• **TASK DETAILS**
Lines containing "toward" should be pulled from the material below.
-=-=-
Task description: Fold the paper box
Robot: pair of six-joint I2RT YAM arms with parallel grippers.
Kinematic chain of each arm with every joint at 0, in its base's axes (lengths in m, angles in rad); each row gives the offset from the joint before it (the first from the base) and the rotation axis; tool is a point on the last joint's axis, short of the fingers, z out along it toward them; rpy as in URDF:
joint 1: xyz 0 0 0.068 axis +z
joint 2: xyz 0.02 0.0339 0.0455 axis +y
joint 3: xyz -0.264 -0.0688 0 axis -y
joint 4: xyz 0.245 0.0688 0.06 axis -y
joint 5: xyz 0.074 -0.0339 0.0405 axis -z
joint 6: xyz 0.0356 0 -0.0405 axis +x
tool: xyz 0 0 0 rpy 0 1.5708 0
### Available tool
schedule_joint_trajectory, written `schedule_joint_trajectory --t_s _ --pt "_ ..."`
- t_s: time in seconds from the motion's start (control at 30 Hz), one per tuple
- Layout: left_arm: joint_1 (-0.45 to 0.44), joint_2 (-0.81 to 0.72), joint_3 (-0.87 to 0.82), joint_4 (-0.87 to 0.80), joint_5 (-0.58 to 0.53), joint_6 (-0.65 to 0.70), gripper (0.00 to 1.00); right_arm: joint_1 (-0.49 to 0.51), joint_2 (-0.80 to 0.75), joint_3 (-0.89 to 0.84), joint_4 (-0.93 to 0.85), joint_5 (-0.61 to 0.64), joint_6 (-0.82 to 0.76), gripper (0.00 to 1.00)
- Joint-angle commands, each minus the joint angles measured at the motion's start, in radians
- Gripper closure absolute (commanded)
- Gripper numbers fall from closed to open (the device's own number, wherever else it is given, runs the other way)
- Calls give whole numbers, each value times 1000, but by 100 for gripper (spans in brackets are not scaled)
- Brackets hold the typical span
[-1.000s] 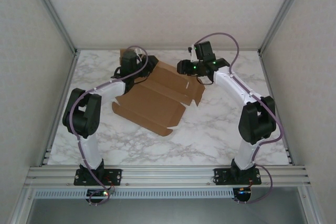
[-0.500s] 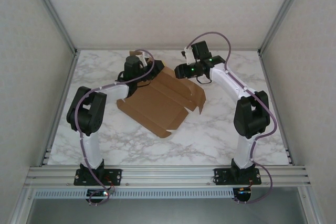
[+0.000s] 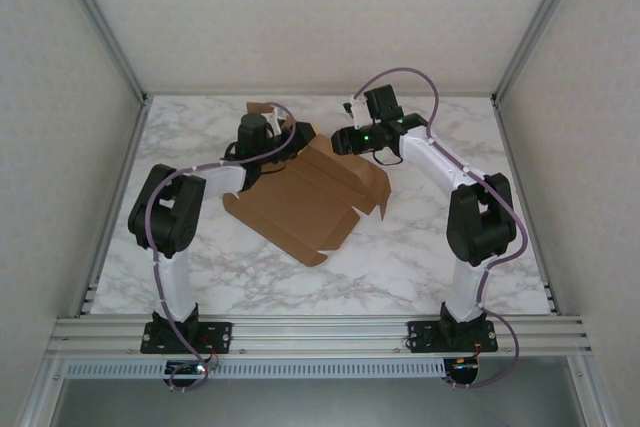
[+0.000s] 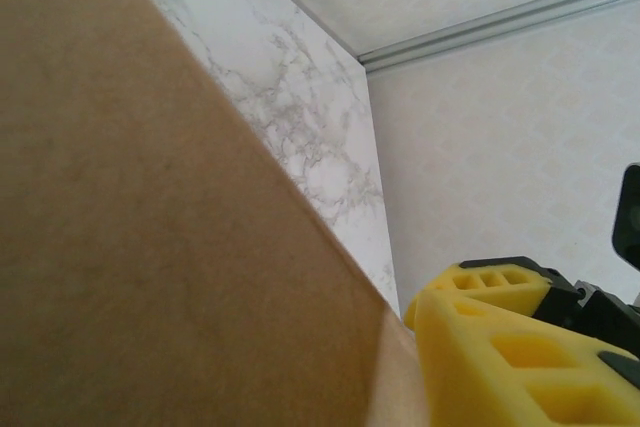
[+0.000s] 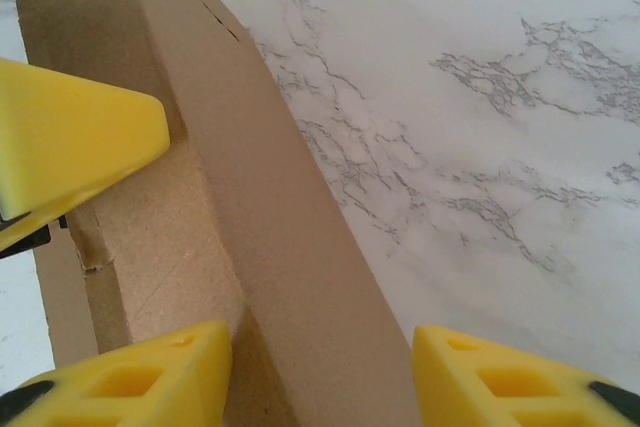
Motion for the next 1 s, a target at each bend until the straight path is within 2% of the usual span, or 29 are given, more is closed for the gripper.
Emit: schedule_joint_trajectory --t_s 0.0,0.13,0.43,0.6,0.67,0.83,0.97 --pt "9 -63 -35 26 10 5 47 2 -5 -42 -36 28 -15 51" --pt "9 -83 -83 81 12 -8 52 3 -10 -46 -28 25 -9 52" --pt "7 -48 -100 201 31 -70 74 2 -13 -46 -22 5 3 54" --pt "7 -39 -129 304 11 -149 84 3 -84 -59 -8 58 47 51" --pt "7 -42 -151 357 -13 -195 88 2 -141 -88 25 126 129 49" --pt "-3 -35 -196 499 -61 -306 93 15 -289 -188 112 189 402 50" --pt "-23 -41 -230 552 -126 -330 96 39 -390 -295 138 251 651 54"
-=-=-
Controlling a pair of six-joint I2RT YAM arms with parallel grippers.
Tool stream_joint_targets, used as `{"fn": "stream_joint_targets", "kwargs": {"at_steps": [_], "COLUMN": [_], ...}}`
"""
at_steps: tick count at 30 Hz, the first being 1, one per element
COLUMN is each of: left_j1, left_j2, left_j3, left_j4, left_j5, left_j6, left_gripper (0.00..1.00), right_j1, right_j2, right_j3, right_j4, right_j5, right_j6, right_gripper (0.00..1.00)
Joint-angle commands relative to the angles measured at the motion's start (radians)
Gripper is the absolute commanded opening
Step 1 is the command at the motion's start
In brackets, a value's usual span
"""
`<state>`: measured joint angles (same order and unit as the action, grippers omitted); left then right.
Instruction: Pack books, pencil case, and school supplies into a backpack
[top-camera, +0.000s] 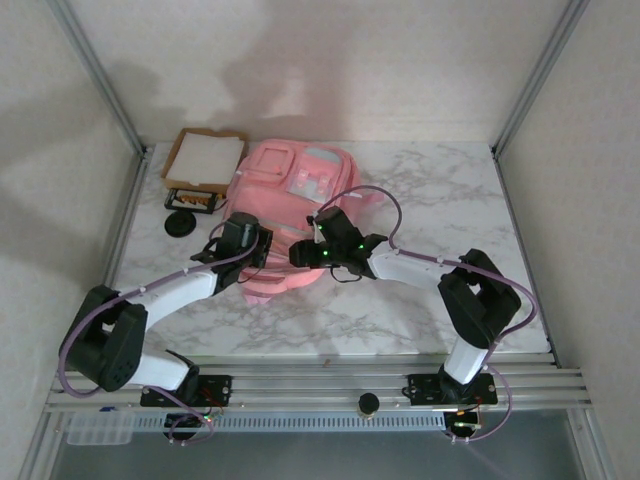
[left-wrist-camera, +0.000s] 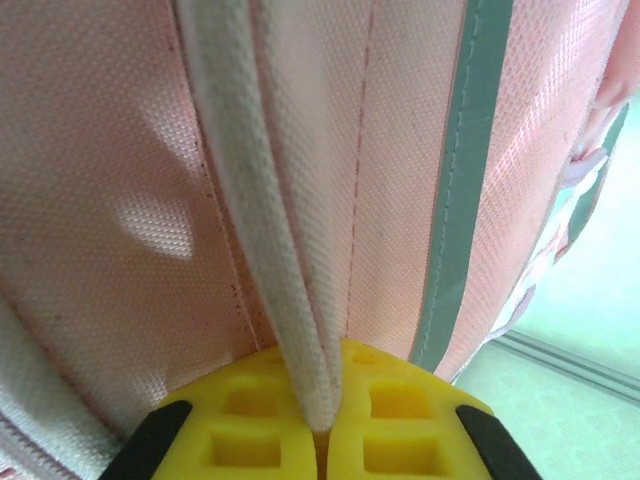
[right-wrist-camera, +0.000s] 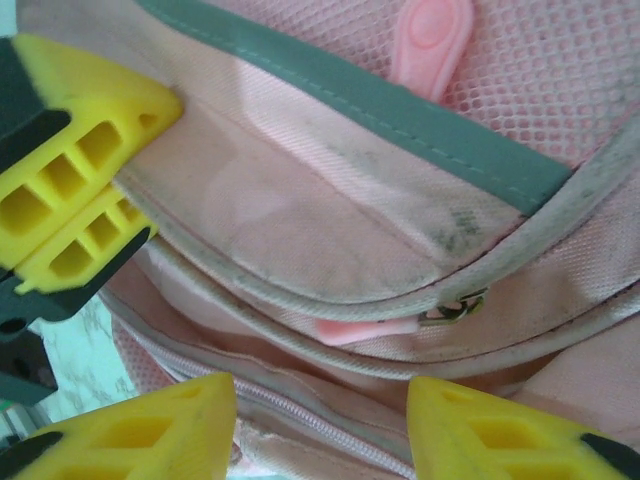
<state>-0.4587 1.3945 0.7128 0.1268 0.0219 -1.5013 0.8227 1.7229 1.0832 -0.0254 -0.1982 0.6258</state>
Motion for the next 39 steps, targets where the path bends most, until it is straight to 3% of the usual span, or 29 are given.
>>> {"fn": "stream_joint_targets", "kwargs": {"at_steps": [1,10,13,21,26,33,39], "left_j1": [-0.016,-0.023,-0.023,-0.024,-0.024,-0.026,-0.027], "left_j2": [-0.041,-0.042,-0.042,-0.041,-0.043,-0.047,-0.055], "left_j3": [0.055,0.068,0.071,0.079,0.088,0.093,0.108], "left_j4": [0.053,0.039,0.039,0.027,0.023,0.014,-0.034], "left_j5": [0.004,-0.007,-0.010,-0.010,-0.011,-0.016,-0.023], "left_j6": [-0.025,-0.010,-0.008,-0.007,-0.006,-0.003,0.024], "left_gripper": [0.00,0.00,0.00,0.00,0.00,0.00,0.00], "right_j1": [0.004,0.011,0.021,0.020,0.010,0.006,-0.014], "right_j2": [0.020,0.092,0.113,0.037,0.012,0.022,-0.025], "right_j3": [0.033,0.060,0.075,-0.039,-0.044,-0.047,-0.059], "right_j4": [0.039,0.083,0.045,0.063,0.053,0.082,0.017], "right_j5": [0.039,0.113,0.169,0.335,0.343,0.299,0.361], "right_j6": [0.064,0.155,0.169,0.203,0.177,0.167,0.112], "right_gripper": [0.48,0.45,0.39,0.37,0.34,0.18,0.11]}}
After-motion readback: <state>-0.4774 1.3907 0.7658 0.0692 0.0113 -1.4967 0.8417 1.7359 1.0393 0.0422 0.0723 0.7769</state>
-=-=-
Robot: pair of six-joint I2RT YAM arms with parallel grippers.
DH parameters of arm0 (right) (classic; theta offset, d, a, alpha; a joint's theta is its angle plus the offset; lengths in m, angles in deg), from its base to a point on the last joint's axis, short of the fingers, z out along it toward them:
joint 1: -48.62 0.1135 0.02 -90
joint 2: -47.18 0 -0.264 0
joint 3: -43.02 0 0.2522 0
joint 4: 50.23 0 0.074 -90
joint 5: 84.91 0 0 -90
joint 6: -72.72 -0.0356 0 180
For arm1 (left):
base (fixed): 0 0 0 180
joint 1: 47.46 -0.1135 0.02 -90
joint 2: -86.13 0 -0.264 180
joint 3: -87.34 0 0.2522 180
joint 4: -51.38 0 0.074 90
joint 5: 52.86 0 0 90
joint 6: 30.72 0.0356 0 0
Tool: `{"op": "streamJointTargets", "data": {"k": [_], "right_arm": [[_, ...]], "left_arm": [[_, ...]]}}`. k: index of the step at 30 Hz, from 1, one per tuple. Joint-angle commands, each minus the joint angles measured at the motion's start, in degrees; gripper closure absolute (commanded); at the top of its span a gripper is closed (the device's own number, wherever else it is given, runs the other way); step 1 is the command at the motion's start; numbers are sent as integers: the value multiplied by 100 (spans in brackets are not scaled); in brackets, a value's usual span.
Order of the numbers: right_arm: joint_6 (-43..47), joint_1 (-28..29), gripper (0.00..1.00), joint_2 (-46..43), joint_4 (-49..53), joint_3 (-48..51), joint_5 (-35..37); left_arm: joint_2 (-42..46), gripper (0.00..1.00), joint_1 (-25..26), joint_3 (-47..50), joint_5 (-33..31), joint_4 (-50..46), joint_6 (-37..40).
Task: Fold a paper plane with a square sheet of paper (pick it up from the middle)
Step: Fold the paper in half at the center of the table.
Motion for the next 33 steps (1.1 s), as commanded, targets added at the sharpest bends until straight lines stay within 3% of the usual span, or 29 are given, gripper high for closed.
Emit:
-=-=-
• **SOLUTION TO THE PROBLEM**
Kinematic chain of each arm with every joint at 0, in its base's axes (lengths in m, angles in rad); each row gives the offset from the joint before it (the first from the base) and the rotation axis; tool is a point on the last joint's axis, short of the fingers, z out along it toward them; rpy as in URDF:
DH parameters of arm0 (right) (classic; theta offset, d, a, alpha; a joint's theta is its angle plus the offset; lengths in m, angles in deg), from its base to a point on the last joint's axis, short of the fingers, z out along it toward them:

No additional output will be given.